Across the records below, how many lines include the word "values"? State only the number.

Provided data Start Marker

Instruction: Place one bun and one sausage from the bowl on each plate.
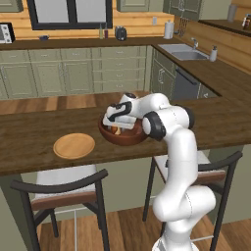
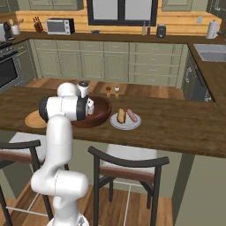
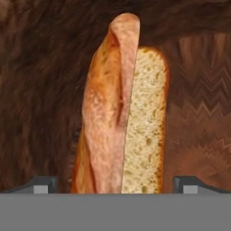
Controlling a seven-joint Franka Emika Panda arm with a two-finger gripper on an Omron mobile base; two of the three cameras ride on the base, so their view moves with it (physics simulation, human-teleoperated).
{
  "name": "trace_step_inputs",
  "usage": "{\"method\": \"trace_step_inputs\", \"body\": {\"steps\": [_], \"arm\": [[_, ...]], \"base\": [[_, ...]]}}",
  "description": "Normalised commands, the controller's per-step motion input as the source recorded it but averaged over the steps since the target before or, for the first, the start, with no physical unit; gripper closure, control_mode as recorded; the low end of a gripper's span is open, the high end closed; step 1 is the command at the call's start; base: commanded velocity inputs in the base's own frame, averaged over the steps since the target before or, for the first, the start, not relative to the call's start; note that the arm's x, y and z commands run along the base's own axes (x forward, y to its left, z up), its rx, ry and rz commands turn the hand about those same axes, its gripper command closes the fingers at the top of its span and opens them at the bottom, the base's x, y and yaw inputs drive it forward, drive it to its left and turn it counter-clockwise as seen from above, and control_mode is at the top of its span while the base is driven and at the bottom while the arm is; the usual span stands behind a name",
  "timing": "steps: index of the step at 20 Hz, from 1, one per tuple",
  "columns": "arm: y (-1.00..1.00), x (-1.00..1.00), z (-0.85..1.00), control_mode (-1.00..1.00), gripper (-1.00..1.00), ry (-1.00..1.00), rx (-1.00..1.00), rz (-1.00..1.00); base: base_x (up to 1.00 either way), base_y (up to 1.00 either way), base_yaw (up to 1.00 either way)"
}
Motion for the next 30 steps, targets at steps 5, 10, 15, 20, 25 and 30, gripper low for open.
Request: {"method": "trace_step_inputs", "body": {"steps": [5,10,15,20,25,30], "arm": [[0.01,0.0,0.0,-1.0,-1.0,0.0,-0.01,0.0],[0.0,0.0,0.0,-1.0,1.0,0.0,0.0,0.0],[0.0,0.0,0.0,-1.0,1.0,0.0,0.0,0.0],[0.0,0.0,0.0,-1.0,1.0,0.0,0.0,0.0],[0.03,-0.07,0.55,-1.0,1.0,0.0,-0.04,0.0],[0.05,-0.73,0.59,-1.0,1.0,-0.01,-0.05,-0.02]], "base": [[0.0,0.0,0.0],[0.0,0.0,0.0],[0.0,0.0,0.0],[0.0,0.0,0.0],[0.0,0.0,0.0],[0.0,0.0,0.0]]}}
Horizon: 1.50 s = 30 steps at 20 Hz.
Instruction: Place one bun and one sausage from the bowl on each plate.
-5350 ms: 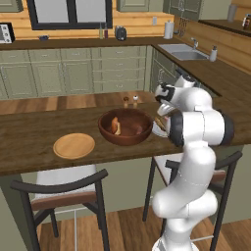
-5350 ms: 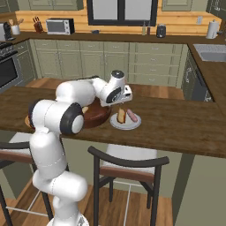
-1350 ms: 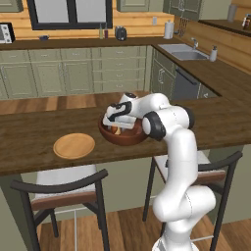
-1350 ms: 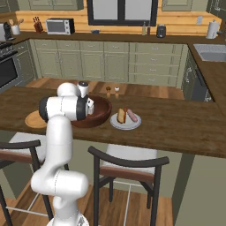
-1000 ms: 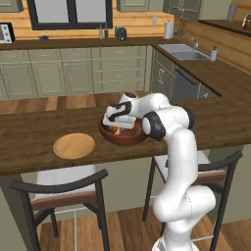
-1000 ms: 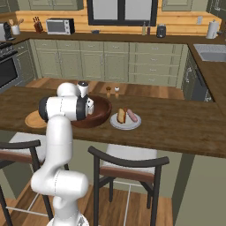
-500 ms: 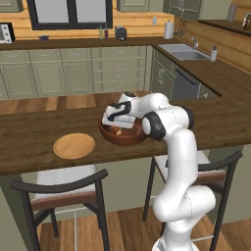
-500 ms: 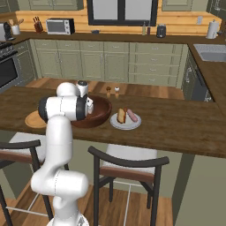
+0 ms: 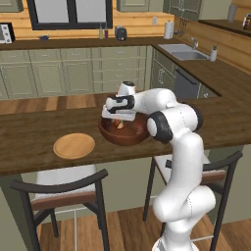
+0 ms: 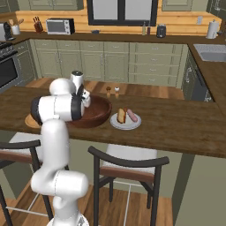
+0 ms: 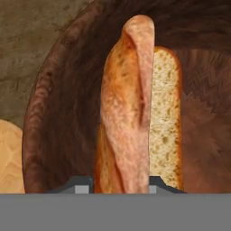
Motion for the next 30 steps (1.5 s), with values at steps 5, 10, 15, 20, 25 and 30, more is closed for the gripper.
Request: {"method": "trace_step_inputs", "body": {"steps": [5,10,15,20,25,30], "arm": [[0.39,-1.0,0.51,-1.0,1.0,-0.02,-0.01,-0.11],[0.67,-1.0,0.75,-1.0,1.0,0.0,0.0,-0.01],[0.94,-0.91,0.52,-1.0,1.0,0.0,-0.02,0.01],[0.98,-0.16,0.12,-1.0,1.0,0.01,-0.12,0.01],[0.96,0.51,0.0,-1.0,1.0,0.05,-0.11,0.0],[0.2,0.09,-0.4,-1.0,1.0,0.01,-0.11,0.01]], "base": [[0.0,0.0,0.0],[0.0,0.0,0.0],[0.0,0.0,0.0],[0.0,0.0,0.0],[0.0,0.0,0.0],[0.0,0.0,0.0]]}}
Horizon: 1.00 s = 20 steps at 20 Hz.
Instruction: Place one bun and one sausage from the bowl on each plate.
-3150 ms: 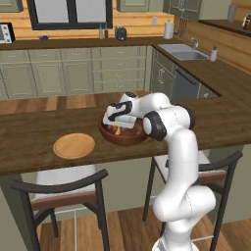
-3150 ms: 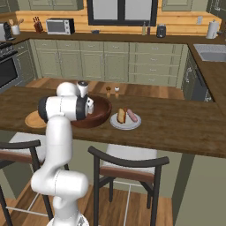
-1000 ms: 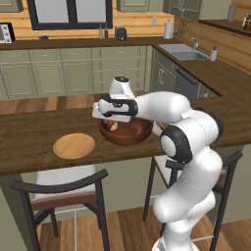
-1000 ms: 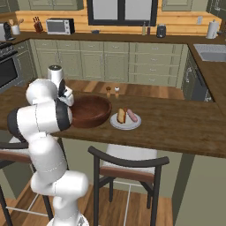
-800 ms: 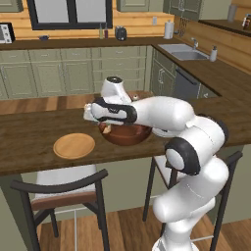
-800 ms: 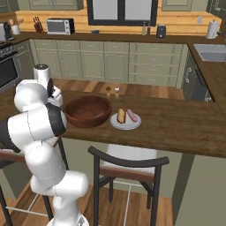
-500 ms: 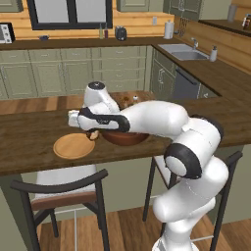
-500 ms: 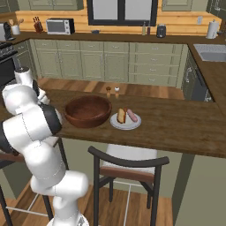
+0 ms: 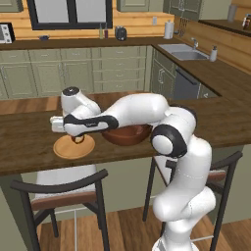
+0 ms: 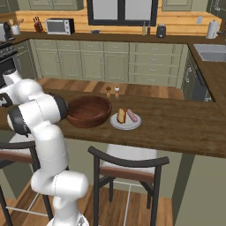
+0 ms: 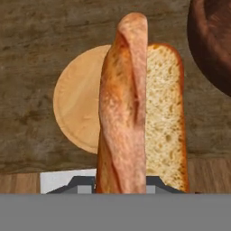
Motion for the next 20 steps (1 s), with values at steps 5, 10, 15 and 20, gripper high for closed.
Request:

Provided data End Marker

▶ _Answer space_
2